Book Review | My Heart Is A Chainsaw by Stephen Graham Jones
Jade Daniels is a half-Indigenous teenage outcast with a difficult home life who seeks refuge in slasher movies. When rich families come to her town of Proofrock and people start to die, she believes she’s living in a real-life horror movie. But is there a killer on the loose or is it just her imagination?
It’s almost October though, and horror is my religion.
My Heart Is A Chainsaw is an awesome homage to slasher movies that manages to subvert the genre and bring something different! How do you survive when monsters come in many forms? Who deserves to be the Final Girl?
Narrated by a troubled girl with a big heart, Jade is one of the best protagonists I’ve ever read. I think every person who has used horror movies to escape from life will be able to relate to her. She is torn between wanting to watch the town suffer and wanting to fight the monster. She believes the world must follow slasher rules because that’s the only way it makes sense. Viewing horror movies through her identity as a half-Indigenous girl adds to her feelings of otherness from the townspeople. As she asks in the book, “Has there ever even been an Indian in a slasher?”
In following the rules, Jade seeks a Final Girl to mentor because she doesn’t think she fits the criteria. When she meets a likely candidate in the form of a new rich girl in town, Letha Mondragon, she feels a strange pull towards her while also detesting the intrusion brought by Letha’s family and other affluent residents. There’s an ongoing theme of gentrification through the portrayal of the wealthy development of Terra Nova against the impoverished Proofrock. But Proofrock brims with history and urban legends, which Jade attempts to connect to her current situation.

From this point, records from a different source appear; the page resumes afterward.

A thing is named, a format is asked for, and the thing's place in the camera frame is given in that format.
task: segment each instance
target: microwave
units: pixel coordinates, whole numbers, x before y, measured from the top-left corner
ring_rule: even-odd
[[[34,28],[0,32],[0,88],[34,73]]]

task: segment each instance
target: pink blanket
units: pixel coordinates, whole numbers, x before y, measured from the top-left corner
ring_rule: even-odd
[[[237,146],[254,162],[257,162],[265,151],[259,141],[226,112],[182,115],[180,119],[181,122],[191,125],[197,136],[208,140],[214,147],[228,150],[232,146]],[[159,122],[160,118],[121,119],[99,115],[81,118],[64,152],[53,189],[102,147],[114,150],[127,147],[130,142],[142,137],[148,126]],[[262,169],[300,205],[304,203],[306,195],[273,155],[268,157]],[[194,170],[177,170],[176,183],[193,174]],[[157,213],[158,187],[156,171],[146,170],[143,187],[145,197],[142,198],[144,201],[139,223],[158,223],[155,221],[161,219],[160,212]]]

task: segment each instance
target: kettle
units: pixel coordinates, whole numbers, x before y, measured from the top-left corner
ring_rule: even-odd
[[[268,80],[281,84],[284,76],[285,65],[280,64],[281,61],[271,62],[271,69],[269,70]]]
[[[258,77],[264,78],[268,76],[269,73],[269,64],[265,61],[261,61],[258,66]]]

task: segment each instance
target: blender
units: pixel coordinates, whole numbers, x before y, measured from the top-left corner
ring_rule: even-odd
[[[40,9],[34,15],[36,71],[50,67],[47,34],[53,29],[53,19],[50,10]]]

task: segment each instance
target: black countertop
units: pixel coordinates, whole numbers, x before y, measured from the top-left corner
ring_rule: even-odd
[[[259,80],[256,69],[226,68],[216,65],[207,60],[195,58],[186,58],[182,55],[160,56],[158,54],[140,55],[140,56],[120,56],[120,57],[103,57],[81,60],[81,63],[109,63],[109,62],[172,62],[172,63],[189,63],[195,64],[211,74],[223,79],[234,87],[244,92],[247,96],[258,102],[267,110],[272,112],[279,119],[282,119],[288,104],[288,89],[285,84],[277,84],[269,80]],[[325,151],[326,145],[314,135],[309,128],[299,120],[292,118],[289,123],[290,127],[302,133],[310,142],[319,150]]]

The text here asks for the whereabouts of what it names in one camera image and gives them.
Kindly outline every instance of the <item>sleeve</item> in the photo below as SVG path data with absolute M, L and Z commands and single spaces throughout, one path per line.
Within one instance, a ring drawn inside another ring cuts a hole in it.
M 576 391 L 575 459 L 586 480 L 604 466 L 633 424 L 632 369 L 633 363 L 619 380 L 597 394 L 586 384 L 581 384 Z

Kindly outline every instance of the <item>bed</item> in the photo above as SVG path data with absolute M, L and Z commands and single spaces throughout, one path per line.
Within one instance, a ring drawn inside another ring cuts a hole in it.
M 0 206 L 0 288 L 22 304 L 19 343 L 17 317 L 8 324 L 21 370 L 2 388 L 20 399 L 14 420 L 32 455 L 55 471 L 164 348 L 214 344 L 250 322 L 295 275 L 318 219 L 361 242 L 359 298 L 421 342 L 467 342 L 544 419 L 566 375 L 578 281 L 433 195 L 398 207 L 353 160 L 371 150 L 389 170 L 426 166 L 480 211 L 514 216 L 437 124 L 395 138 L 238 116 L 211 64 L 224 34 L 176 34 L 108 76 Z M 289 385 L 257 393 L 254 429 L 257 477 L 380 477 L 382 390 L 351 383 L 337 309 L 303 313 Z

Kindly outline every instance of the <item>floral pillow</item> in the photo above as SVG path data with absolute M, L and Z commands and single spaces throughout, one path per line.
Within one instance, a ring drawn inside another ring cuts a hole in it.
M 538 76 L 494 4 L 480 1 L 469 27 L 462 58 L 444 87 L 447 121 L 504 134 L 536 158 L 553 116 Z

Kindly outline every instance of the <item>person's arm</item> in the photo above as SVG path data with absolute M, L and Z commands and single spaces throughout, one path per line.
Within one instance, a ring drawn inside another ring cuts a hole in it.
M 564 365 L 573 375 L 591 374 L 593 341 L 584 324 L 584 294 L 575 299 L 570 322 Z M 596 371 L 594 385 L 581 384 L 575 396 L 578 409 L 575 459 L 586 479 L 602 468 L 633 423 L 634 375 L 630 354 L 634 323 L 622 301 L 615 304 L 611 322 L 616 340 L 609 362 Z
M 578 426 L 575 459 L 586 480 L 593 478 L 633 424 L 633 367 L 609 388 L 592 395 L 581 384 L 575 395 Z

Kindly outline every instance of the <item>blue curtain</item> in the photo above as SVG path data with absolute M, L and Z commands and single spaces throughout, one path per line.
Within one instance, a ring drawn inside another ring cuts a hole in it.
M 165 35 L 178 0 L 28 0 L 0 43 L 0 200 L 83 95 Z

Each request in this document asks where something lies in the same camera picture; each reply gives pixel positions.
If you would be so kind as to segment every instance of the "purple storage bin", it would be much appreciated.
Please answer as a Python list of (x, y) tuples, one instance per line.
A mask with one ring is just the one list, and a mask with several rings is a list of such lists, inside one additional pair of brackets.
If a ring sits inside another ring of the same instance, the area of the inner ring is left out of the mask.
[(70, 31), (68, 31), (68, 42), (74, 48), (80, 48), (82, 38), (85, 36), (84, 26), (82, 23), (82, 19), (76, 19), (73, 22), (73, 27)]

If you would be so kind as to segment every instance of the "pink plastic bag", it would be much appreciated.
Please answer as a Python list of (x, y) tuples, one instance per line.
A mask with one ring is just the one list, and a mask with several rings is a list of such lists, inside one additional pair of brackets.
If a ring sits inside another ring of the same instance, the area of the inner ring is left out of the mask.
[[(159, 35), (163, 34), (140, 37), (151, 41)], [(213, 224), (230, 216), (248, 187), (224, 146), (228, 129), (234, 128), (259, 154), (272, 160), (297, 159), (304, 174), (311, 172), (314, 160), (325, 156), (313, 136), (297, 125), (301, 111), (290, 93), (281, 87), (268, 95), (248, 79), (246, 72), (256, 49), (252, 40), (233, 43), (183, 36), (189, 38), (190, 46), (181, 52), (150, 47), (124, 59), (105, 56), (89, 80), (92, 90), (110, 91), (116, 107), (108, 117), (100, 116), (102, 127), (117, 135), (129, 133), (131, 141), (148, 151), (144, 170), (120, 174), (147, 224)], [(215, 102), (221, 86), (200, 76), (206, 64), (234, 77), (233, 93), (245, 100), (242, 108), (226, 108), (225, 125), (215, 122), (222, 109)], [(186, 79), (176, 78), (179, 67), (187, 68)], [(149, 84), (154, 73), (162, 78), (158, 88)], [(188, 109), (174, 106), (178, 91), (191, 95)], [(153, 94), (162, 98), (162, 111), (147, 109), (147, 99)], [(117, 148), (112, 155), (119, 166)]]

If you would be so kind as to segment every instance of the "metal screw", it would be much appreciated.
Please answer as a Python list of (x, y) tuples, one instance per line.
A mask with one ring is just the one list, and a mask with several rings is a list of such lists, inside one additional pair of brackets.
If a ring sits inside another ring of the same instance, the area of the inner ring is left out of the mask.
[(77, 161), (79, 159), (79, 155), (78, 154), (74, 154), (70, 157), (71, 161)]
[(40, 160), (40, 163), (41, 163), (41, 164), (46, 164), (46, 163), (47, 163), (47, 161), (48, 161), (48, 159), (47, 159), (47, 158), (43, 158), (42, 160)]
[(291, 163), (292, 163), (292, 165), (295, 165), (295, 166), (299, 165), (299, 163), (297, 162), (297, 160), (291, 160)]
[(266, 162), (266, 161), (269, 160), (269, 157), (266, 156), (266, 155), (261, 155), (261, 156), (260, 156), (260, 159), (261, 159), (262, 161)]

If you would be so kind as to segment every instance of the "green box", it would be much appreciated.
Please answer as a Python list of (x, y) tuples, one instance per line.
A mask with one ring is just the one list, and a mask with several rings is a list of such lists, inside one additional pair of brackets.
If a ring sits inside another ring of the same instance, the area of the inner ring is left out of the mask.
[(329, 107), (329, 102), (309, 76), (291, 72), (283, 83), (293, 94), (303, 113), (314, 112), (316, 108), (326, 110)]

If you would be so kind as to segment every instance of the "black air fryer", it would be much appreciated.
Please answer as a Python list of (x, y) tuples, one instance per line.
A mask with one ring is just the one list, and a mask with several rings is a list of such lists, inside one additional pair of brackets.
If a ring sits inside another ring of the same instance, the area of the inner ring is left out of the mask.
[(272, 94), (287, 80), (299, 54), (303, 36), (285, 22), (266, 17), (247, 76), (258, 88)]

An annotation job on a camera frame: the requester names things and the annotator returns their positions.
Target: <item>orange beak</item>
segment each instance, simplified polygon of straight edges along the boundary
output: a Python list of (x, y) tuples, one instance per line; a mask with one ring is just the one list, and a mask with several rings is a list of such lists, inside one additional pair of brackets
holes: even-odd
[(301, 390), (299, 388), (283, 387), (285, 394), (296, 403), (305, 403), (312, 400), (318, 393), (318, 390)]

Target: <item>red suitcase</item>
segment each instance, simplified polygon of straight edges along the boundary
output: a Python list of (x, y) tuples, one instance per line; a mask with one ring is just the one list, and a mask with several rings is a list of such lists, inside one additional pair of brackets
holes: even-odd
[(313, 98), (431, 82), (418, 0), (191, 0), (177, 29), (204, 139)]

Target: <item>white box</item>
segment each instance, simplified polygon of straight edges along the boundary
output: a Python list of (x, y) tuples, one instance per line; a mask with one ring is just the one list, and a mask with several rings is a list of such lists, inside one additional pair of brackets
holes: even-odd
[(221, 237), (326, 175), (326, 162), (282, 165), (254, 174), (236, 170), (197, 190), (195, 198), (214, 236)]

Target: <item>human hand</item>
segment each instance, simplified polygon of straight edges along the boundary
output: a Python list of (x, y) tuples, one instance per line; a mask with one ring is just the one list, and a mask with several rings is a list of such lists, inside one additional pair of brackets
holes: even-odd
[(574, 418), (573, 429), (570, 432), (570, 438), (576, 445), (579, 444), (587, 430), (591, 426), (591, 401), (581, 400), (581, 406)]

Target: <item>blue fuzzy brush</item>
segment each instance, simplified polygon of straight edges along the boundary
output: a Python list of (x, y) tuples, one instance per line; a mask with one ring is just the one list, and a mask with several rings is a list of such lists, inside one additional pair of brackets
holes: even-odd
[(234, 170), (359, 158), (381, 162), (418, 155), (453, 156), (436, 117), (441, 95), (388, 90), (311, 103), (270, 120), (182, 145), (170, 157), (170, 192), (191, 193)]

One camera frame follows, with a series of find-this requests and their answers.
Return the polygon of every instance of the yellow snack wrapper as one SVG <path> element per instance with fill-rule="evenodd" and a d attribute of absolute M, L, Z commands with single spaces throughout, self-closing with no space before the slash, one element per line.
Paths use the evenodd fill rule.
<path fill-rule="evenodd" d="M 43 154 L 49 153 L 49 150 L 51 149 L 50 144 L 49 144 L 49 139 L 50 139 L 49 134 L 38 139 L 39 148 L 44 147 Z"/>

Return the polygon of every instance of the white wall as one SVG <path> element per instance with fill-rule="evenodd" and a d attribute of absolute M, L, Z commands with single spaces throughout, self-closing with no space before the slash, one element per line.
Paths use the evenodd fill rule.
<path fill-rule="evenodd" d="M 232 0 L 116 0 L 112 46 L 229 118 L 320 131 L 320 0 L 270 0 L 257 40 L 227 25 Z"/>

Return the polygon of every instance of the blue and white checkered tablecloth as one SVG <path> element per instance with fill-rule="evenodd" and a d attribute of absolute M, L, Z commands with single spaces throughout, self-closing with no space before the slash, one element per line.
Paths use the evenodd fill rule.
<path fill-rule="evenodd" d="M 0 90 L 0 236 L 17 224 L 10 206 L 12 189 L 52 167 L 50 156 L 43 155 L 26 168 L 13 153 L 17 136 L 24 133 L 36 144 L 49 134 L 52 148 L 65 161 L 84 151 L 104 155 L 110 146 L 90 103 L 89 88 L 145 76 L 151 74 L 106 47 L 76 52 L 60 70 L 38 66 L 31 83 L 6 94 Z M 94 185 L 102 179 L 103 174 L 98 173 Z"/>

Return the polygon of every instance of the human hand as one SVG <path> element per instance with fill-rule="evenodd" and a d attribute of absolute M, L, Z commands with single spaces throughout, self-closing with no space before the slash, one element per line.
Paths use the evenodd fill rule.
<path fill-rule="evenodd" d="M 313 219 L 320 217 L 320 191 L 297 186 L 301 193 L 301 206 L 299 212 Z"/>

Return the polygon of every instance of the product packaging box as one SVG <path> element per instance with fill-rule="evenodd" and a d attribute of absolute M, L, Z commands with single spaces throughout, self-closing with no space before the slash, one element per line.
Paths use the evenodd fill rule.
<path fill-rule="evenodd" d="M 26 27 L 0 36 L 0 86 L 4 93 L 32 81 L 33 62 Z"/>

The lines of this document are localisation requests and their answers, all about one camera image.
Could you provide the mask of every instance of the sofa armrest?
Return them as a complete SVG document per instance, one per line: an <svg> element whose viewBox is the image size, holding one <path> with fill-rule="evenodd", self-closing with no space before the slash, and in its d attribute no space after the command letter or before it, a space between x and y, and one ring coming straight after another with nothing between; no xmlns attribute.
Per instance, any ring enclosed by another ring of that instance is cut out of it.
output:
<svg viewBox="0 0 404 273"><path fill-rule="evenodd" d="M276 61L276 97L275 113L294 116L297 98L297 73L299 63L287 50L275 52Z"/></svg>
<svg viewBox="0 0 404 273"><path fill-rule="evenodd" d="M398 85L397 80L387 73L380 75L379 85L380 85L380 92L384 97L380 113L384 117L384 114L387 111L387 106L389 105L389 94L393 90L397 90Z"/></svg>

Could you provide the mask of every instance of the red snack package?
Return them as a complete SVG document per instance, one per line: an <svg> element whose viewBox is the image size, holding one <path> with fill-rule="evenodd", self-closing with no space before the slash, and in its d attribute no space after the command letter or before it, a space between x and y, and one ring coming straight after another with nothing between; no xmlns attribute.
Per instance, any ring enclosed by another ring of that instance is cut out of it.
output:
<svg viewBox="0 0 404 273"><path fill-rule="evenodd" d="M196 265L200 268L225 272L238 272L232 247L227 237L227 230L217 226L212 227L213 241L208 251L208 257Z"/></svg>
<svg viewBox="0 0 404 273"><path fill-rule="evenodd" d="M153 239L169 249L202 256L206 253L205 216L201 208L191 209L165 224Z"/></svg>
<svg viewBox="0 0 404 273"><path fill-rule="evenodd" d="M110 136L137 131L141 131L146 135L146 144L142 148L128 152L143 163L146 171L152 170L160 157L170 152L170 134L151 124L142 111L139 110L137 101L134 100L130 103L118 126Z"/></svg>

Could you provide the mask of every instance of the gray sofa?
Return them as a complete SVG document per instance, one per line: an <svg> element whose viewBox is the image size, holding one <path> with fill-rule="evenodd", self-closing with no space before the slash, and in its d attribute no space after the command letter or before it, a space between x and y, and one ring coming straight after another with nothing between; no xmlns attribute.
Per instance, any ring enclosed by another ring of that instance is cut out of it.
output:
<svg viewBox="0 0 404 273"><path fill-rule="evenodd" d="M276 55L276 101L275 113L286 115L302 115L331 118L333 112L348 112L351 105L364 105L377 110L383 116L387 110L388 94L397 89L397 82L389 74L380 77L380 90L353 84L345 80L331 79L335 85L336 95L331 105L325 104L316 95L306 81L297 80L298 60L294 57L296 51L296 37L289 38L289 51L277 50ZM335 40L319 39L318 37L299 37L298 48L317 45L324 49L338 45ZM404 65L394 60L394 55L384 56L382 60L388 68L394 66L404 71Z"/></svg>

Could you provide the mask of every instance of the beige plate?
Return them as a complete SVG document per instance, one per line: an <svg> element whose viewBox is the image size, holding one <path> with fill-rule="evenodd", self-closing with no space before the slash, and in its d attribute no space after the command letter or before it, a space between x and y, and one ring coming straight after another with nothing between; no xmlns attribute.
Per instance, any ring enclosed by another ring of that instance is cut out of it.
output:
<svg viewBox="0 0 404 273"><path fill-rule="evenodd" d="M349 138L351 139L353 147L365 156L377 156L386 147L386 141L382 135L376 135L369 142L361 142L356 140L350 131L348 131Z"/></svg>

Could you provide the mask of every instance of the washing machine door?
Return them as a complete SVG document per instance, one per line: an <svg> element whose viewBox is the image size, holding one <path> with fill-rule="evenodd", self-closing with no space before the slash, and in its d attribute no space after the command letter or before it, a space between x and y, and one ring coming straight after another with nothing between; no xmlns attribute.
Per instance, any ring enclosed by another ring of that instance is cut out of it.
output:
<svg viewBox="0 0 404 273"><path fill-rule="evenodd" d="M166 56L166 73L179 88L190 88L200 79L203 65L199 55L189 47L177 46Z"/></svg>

What I found most interesting is that beneath Jade’s slasher dreams and snarky interactions with others, lies a layer of pain and loneliness. The sympathetic Sheriff Hardy and supportive History teacher, Mr Holmes, try to help her but her cultivated defensiveness keep them from fully understanding why she is the way she is. References from these movies fill Jade’s inner monologues, interspersed with her Slasher 101 essays. I enjoyed them, particularly surprises like an Agatha Christie mention and the argument for Jaws as a slasher movie.
There’s a dreamy, nonlinear quality to the narration that requires patience, especially in the middle. However, the last third of the book makes up for it! It’s a chaotic, violent finale with an impressive body count and a neat turn with the villain. There are also poignant scenes of Jade reconciling her life with her fantasies, and coming to terms with her trauma. It’s not the kind of ending I wish for her, but it feels right. I was sad to leave Jade behind when the book ends. But just like her favourite movies, I hope there’s a sequel.
My Heart Is A Chainsaw is a love letter to slasher movies, and to every horror lover who has ever felt like an outsider. A must-read!
CW: sexual abuse, self-harm, suicide attempt, animal deaths, graphic violence
I received a review copy from the publisher and Netgalley.